Reply #3. Posted on August 08, 1999, 02:06:18 AM by
I loved this film! The exploding hooker scene is one of the best scenes in movie history.
Reply #4. Posted on May 07, 2002, 04:49:20 AM by big ern
I bought this film on DVD the other day. Having read the back of the box it sounded fairly entertaining but how wrong could I have been? Dull, slow, terrible acting and effects. Total s**te.
Reply #5. Posted on November 09, 1999, 12:36:59 PM by paulwestbrook
When I first saw this movie, I did not know what to expect. Now that I have, I have to say that it was not all that bad. Of course a lot of people tell me that Frankenhooker signifies the bottom of the barrel for the Frankenstein genre, but who cares? I enjoyed it. If there was an award for Top B movie of the week, this would get my vote. Does anyone agree? Please let me know Bmoviephiles. Thank you for listening. RENT THIS FILM NOW!
Reply #6. Posted on January 18, 2000, 04:08:26 AM by mike
I rented this movie for my semi monthly crappy movie night.  Of the other movies rented: Dolamite, Black Gestapo, and various unsundry others, Frankenhooker was by far the best.  I absolutely loved the super crack.  Every scene in which the pimp is present is rife with fantastic dialogue.  Where's my money at b***h for example.  The movie also takes a controversial, but oh so true look at the seemier side of New York at night.  I recommend it to all.
Reply #7. Posted on February 02, 2000, 12:13:36 PM by Paul H.
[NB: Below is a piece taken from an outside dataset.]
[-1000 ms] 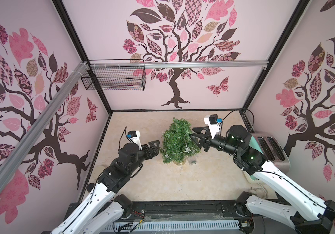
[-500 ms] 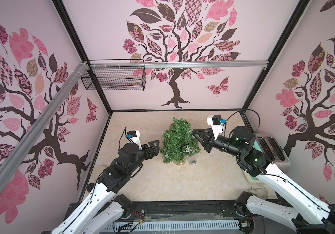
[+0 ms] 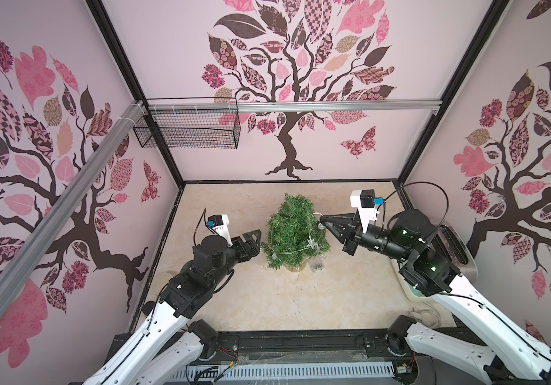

One of the best dead girl friend, exploding hookers b-movies of all time.  much like the excellent Re-animator (number 1 not 2) but with a different flavor.  Good story with nice turns, and characters with semi-relistic behavior; (for insane people).

4.5 green globs.
Reply #8. Posted on March 20, 2000, 07:55:27 AM by
Dont praise this movie. Except for the hooker body parts chasing the crack pipe, an amateur peep show would be more entertaining (whens the last time you rented a video for a quarter?)